The whale body reaches a point where the buoyancy of its meat and organs is only tethered by the force of its falling bones. Methane is released in minuscule bubbles. The ballooning mass scatters skin and sodden flesh below it, upon which grows a carpet of white worms waving upwards, like grass on its grave. Then, sometimes, the entire whale skeleton will suddenly burst through the cloud of its carcass. For a time, the skeleton might stay hitched to its parachute of muscle; a macabre marionette, jinking at the spine in the slight currents. Later, it drops, falling quickly to the sea floor, into the plush cemetery of the worms. Gusts of billowing silt roll away. The mantle of the whale’s pulpier parts settles over it. Marine snow — anonymous matter, ground to grit in the sun-filtered layers of the sea — sprinkles down ceaselessly.
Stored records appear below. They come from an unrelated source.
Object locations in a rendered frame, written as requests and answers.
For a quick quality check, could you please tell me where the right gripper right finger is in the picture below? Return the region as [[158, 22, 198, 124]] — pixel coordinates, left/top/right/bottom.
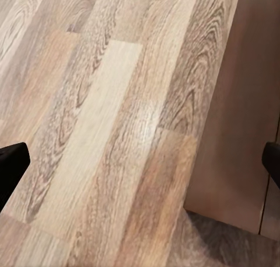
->
[[261, 142, 280, 189]]

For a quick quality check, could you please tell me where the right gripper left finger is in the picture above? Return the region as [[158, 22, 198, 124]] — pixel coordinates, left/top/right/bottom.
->
[[0, 142, 30, 213]]
The body is likely to settle far deeper than any living whale will ever descend to see it. Rattails, sea scuds, more polychaetes, and eelpouts appear. No one knows from where. Opportunist octopuses bunt between ribs. Sightless, whiskered troglodytes, like ginger tubers, burrow into the surrounding sediment, which is blackened with fat and whale oil. From the dark come red-streamer creatures that flutter all over. Colourless crabs; their delicate gluttony. Life pops. It is as though the whale were a piñata cracked open, flinging bright treasures. On the body gather coin-sized mussels, lucinid clams, limpets, and crepitating things that live off sulphate. Over 200 different species can occupy the frame of one whale carcass. A pink, plumed tube shrinks back into the gothic column of its name, the Osedax — Latin for ‘bone devourer’. Mouthless and gutless, the Osedax is nonetheless insatiable: it eats through its feet, which extend, like trickling roots, into the marrow.
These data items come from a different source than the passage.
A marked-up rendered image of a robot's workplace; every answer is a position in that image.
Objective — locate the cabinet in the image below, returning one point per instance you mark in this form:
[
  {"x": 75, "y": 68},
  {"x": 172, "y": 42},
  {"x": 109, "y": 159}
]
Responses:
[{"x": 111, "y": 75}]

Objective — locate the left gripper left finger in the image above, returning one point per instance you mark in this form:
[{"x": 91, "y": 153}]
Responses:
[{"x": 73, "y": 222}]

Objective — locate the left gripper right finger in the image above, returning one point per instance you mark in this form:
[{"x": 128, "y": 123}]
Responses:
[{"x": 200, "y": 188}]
Some of the organisms that materialise on the whale are called ‘fugitive species’. Some live nowhere else but in dead whales, and a few are so specialised they thrive only within the remains of a single cetacean species. Others are found, very occasionally, at hydrothermal vents or around briny cold seeps on the sea floor — spots where life on Earth is theorised to have first begun, with a plethora of millimetre-high animals inhabiting a thin band of gas-enriched water. After the whale’s soft tissues and cartilage are consumed, these tiny organisms broadcast their larvae into the sea to drift in dormancy; infinitesimal, barely perceptible, and hopeful (if the larval can be said to be hopeful) of finding more dead cetaceans. A whale body is, to this glitter splash of biology, a godsend; and an occasion for gene exchange. To think such extremophiles indestructible — too ancient or too deep to be affected by the impoverishment of the sea above — is to disregard their interaction with the corpse whales, which function as engines of evolution, and stepping stones for their migration between stringent, oxygen-poor habitats. Without whales, many kinds of detritovores fail to colonise new habitat. When their vents and seeps deplete, their kind will decline. These creatures exist, they have evolved, because of the fall of whales. Whales as transient, decomposing ecosystems that amass, pulse, twitch, and dissolve.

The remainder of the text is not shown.